**What is required**
Once you reach the line with "Part of a corpus" below, copy each line exactly, stopping after the line with "180 37 L 103", and skip any pictures.

Dataset items:
....

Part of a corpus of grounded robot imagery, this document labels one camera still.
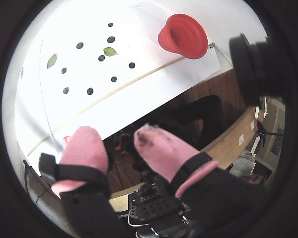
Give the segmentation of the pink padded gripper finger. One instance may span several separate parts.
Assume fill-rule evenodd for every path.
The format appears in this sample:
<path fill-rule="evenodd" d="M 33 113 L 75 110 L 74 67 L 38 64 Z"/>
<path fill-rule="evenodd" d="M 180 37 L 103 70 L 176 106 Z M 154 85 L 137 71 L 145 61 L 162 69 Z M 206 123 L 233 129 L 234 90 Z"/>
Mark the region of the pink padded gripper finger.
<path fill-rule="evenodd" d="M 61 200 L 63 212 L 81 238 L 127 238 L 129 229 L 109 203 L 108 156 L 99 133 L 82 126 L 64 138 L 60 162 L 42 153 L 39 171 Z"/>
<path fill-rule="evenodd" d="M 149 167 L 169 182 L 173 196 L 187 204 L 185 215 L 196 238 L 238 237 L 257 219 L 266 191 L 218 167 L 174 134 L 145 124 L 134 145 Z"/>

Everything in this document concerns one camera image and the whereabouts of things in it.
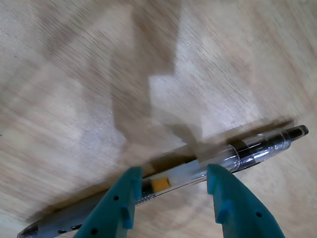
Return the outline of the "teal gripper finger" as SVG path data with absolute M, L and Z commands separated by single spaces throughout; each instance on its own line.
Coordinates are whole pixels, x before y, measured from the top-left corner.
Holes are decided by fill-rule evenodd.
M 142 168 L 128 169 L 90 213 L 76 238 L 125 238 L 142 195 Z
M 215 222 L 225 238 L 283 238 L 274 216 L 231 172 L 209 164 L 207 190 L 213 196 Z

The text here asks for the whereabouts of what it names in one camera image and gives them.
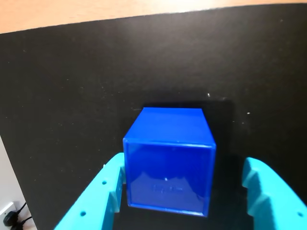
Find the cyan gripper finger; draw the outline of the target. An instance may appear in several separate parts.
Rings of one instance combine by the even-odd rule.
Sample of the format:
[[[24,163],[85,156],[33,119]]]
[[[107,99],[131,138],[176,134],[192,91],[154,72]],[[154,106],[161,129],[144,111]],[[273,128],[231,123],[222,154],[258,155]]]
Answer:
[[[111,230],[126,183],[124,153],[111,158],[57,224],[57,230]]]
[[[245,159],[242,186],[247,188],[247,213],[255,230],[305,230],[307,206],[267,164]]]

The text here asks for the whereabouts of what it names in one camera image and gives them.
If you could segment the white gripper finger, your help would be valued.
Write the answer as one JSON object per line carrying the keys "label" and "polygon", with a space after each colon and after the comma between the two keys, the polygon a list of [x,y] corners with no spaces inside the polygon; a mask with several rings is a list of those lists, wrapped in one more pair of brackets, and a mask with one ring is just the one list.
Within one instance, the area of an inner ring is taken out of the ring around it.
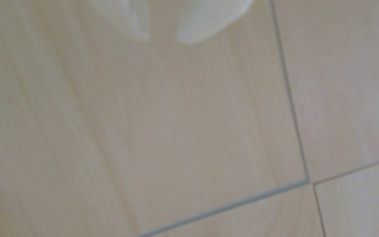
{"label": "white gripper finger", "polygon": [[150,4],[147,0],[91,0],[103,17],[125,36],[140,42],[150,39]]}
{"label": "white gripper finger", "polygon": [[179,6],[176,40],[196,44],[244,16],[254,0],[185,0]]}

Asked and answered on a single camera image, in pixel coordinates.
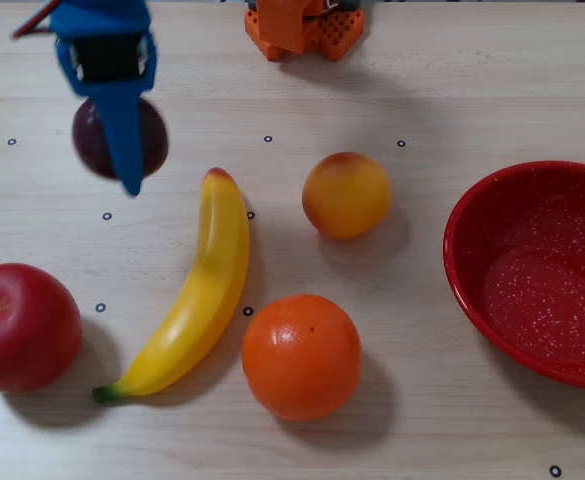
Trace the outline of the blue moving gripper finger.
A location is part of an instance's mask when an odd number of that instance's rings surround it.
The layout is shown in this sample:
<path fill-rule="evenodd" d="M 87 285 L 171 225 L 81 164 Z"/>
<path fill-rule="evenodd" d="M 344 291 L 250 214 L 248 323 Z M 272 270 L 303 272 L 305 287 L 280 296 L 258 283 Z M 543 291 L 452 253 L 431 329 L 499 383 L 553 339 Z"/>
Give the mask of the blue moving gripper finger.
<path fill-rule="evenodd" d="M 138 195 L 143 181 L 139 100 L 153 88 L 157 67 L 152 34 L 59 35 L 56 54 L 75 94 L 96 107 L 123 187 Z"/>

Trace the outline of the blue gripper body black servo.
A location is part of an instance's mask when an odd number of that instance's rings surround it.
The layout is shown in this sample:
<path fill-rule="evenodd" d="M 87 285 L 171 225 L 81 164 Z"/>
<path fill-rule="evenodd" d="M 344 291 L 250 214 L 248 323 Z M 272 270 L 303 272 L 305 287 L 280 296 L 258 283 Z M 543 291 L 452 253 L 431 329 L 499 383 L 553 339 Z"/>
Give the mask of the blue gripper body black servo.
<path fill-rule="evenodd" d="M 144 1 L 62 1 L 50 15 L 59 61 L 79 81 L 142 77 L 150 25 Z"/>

....

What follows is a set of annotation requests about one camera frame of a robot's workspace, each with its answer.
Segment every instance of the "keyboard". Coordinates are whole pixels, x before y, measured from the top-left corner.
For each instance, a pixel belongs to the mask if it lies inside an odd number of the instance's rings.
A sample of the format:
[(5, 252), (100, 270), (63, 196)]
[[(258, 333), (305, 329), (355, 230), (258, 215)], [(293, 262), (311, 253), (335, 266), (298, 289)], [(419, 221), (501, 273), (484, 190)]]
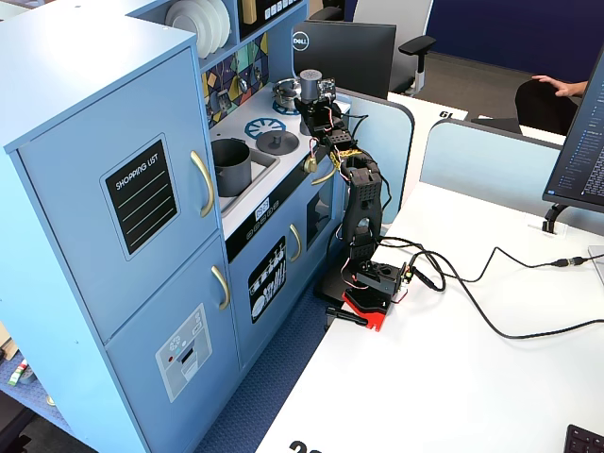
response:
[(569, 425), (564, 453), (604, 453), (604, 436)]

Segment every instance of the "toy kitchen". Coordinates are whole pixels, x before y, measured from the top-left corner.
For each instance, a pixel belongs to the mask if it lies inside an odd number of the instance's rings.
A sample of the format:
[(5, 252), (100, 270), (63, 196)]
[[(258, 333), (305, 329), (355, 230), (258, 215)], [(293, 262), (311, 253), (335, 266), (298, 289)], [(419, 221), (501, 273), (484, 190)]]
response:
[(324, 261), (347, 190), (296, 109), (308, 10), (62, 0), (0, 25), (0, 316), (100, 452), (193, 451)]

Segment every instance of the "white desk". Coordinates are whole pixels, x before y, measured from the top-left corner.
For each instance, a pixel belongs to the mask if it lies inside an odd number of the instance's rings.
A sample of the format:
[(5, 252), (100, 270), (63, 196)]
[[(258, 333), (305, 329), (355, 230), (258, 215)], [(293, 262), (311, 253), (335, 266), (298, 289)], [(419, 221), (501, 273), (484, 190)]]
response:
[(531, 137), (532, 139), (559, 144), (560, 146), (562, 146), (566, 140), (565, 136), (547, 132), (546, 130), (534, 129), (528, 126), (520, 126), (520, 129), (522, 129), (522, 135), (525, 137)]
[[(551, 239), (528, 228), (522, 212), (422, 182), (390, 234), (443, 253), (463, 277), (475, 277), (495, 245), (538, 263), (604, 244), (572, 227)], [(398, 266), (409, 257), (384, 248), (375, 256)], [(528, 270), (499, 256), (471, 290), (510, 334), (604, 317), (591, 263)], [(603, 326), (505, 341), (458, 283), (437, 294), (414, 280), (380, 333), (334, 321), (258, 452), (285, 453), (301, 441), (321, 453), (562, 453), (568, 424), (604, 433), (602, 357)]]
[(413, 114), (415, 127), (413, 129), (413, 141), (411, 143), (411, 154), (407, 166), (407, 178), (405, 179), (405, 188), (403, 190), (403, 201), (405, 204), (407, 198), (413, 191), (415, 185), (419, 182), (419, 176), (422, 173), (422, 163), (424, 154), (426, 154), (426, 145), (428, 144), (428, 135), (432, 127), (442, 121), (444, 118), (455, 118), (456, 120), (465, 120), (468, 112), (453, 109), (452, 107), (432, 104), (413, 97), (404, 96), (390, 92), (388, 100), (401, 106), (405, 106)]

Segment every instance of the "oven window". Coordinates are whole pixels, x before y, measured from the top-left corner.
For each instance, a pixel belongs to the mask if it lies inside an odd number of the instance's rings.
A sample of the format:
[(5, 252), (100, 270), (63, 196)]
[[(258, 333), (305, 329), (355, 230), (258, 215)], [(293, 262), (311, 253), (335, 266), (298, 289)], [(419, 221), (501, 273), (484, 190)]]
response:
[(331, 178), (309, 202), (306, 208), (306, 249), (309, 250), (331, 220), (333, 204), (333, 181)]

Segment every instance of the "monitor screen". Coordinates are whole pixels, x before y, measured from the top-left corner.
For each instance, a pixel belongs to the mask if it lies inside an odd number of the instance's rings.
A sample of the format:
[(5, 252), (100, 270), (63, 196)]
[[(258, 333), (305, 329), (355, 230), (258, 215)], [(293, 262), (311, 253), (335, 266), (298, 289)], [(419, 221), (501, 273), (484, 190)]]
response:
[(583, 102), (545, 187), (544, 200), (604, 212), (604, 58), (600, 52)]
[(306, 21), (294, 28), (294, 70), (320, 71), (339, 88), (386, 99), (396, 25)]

....

**Solved problem**
Part of a corpus of grounded robot imagery, this document labels one camera still.
Give the segmentation of the pink padded gripper finger. One instance may span several separate parts.
Assume fill-rule evenodd for every path.
The format appears in this sample:
<path fill-rule="evenodd" d="M 33 113 L 75 110 L 74 67 L 38 64 Z"/>
<path fill-rule="evenodd" d="M 180 37 L 103 70 L 176 106 Z M 154 85 L 137 71 L 145 61 L 162 69 Z M 206 123 L 233 129 L 234 90 Z"/>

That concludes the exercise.